-- Opening Marker --
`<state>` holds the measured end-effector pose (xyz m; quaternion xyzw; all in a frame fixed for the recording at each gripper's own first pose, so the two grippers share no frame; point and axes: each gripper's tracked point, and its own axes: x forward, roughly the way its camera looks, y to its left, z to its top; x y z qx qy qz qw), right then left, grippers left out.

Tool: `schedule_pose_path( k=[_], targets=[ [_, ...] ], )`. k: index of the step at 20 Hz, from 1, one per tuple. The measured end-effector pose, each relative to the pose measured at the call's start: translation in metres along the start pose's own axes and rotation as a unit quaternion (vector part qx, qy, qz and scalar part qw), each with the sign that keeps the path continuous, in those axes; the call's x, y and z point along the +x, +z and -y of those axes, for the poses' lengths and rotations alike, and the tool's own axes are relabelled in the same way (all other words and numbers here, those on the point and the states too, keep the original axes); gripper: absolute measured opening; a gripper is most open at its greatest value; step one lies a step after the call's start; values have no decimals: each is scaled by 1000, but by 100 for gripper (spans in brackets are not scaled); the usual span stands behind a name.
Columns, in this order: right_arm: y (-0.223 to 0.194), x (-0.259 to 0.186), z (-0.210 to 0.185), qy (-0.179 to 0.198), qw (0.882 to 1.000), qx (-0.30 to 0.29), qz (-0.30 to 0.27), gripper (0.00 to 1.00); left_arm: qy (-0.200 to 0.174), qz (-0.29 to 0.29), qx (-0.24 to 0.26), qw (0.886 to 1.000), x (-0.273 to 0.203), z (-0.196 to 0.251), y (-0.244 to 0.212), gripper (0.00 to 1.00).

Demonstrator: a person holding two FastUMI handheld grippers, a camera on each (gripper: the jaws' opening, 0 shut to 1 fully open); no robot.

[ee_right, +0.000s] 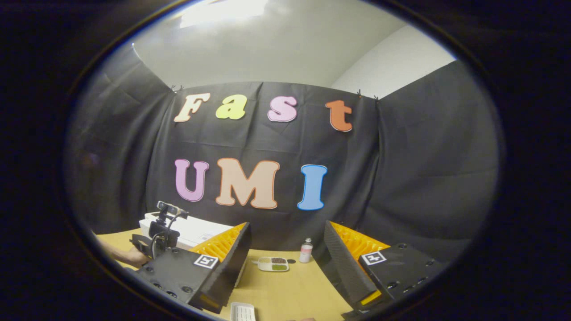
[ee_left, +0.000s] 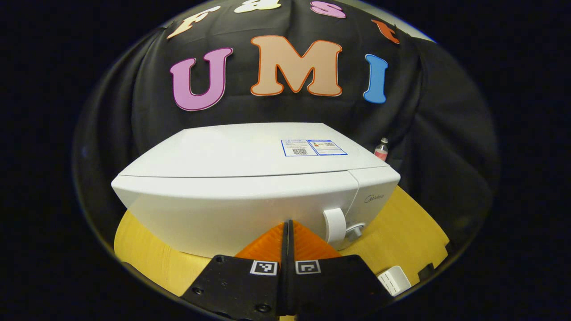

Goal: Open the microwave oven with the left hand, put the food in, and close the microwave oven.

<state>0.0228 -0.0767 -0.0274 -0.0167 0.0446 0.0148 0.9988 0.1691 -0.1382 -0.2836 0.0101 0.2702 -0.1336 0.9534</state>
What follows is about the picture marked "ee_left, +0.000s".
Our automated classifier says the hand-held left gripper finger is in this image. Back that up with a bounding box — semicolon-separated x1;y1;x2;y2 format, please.
288;220;393;319
180;221;288;321

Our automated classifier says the white microwave oven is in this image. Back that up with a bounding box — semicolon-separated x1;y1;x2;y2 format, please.
111;122;401;259

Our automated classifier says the white rectangular dish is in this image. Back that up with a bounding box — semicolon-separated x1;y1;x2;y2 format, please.
377;266;412;297

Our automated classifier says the small clear bottle pink label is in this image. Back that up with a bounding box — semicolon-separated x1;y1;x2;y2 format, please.
374;137;389;162

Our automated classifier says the black backdrop cloth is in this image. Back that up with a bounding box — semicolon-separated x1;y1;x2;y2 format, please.
74;0;499;250

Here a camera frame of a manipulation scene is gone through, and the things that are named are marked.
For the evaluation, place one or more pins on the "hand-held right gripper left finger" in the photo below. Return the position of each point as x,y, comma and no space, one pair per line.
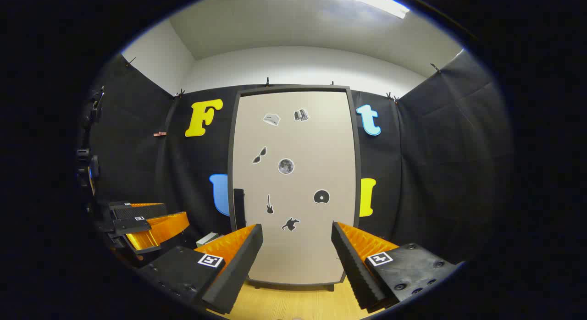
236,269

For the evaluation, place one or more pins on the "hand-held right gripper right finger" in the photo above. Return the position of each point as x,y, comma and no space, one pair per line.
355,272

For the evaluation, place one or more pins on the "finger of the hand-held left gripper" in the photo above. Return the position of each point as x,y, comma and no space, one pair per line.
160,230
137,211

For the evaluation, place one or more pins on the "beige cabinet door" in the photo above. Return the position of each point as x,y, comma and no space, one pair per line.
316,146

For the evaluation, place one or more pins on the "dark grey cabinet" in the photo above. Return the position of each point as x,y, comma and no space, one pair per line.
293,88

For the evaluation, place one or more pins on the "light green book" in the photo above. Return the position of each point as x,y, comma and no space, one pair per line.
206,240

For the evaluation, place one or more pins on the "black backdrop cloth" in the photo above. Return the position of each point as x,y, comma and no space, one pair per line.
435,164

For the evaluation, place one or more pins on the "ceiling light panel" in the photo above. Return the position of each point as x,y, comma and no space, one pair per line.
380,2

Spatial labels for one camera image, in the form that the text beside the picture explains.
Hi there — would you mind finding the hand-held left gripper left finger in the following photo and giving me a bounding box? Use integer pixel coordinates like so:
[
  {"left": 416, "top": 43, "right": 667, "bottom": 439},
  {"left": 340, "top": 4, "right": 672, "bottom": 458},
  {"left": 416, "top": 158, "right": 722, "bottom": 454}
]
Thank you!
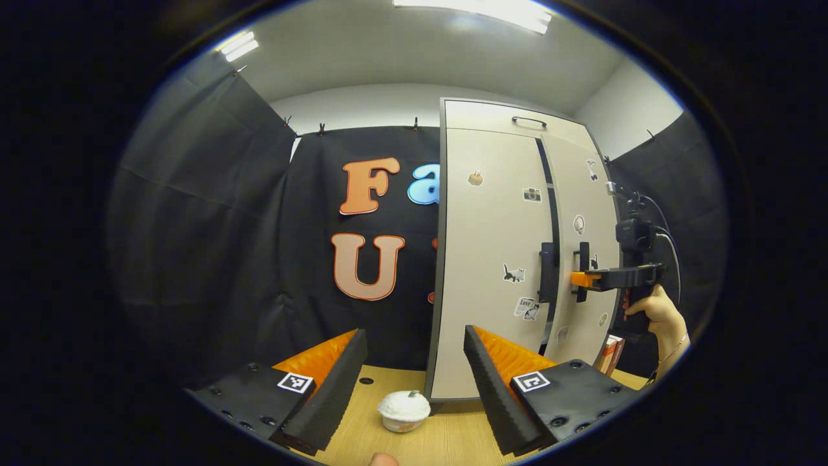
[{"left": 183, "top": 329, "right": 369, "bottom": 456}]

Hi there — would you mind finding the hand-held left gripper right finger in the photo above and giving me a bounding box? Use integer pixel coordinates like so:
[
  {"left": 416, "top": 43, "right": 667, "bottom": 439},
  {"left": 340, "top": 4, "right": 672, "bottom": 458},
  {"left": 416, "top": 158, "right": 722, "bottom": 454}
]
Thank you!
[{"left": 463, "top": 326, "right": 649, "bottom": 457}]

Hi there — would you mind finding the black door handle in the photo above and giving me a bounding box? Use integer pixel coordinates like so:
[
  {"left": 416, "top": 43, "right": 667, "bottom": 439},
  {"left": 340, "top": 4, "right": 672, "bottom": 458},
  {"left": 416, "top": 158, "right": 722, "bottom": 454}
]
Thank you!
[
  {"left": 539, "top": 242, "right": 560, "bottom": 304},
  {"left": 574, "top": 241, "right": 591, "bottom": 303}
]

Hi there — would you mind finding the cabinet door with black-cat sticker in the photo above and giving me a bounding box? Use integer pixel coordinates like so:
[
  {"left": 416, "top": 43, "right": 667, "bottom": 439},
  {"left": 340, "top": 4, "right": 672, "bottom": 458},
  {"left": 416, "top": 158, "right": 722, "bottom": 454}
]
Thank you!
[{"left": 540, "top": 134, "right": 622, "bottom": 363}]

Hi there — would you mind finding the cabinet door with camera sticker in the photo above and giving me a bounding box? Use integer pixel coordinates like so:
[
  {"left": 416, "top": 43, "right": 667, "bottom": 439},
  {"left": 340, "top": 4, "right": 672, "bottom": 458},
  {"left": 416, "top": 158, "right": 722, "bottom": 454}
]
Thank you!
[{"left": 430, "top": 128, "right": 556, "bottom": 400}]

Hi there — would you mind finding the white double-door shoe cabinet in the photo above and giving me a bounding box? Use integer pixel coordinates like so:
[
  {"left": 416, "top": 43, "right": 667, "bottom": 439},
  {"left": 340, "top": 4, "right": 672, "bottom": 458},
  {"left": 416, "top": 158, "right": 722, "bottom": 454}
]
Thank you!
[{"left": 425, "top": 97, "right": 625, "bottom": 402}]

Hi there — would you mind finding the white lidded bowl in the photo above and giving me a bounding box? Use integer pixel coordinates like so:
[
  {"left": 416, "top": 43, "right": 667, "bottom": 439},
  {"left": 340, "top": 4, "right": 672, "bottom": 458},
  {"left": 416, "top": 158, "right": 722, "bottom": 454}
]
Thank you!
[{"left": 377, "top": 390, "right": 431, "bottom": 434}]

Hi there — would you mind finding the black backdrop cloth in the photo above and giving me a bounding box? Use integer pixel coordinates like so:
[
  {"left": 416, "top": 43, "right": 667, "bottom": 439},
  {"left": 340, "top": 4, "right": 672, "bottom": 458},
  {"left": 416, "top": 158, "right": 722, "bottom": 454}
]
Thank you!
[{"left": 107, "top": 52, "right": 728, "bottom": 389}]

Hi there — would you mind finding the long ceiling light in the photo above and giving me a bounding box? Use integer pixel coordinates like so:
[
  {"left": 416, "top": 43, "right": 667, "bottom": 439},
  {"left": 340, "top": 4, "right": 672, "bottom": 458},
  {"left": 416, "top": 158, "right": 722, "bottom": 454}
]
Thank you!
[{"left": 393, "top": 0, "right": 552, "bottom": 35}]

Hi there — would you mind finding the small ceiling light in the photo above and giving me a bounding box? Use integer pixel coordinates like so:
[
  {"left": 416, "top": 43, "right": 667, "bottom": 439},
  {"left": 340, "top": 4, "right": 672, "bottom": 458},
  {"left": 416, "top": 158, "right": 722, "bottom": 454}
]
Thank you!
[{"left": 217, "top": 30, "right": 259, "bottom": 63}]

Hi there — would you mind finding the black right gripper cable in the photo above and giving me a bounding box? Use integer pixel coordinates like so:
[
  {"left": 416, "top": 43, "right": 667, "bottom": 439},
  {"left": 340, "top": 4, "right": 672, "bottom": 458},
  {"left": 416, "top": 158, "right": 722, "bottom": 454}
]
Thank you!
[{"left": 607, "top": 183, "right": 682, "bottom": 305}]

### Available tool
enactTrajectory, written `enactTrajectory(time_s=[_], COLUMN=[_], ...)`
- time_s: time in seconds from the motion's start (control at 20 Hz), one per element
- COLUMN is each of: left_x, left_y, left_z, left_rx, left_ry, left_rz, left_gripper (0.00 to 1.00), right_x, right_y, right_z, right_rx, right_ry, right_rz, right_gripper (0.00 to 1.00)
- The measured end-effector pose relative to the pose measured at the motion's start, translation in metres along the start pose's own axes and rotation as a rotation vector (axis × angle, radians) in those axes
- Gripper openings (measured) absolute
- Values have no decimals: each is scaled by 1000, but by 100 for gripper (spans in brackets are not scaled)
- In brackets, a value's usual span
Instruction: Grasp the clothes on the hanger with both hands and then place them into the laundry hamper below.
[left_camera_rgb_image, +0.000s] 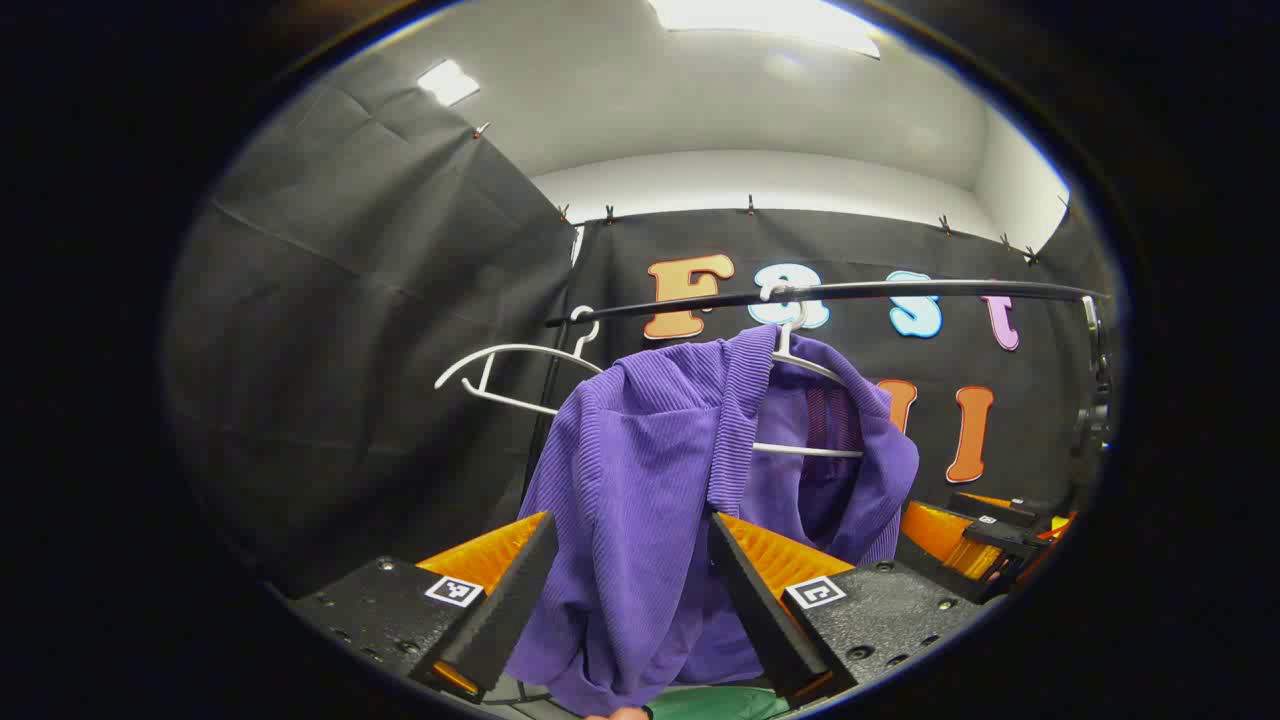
-- Closing Marker --
_Task directions_
Only these lines belong in the answer: the first line of the listing above through the line holding "<state>0.0228 -0.0767 -0.0274", printed exactly and without pictures.

_Answer box_
`<state>` holds the measured end-effector pose (xyz m; quaternion xyzw; all in a frame fixed for the recording at each gripper's own first pose, so the two grippers share no frame; point and axes: each gripper's tracked point, and its own axes: x forward, roughly the way its camera looks, y to its left, z to its top; x y z qx qy qz qw), right then left, grippers left out.

Tool: `schedule_pose_path( k=[_], targets=[ [_, ...] ], )`. k: index of the step at 20 Hz, from 1, one per tuple. The measured end-effector pose, each relative to the pose measured at the call's start: translation in metres along the start pose's own axes and rotation as a unit quaternion (vector part qx, qy, qz and scalar part qw), each with the sign that keeps the path continuous, in those axes; the call's x, y and z point along the +x, +z and -y of those axes, for the poses' lengths and rotations alike, and the tool's own axes are relabelled in the same way (all other words and numbers here, those on the point and the states too, keep the original axes); gripper: absolute measured opening; a gripper is most open at its greatest value; step one lies a step after the call's start; values have no decimals: each is scaled by 1000, but by 100 for gripper (spans in brackets are not scaled); the usual span stands behind a name.
Columns, in this order: right_arm: y (-0.223 to 0.194), x (-0.259 to 0.186), z (-0.210 to 0.185), qy (-0.179 to 0.198), qw (0.882 to 1.000), qx (-0.30 to 0.29), qz (-0.30 to 0.27), gripper (0.00 to 1.00); left_arm: qy (-0.200 to 0.174), qz (-0.29 to 0.29), qx (-0.24 to 0.26), qw (0.886 to 1.000), x (-0.273 to 0.203), z (-0.196 to 0.251), y (-0.244 to 0.212), gripper (0.00 to 1.00).

Demonstrator: a person holding two FastUMI handheld grippers, a camera on each (gripper: the jaws' opening, 0 shut to 1 fully open); no robot.

[ee_right, +0.000s] 
[ee_left, +0.000s] 

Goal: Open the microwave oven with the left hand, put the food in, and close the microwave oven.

<state>0.0228 -0.0767 -0.0274 -0.0167 0.0446 0.0148 0.9988 0.1691 -0.1382 -0.2836 0.0101 0.2702 -0.1336 0.9534</state>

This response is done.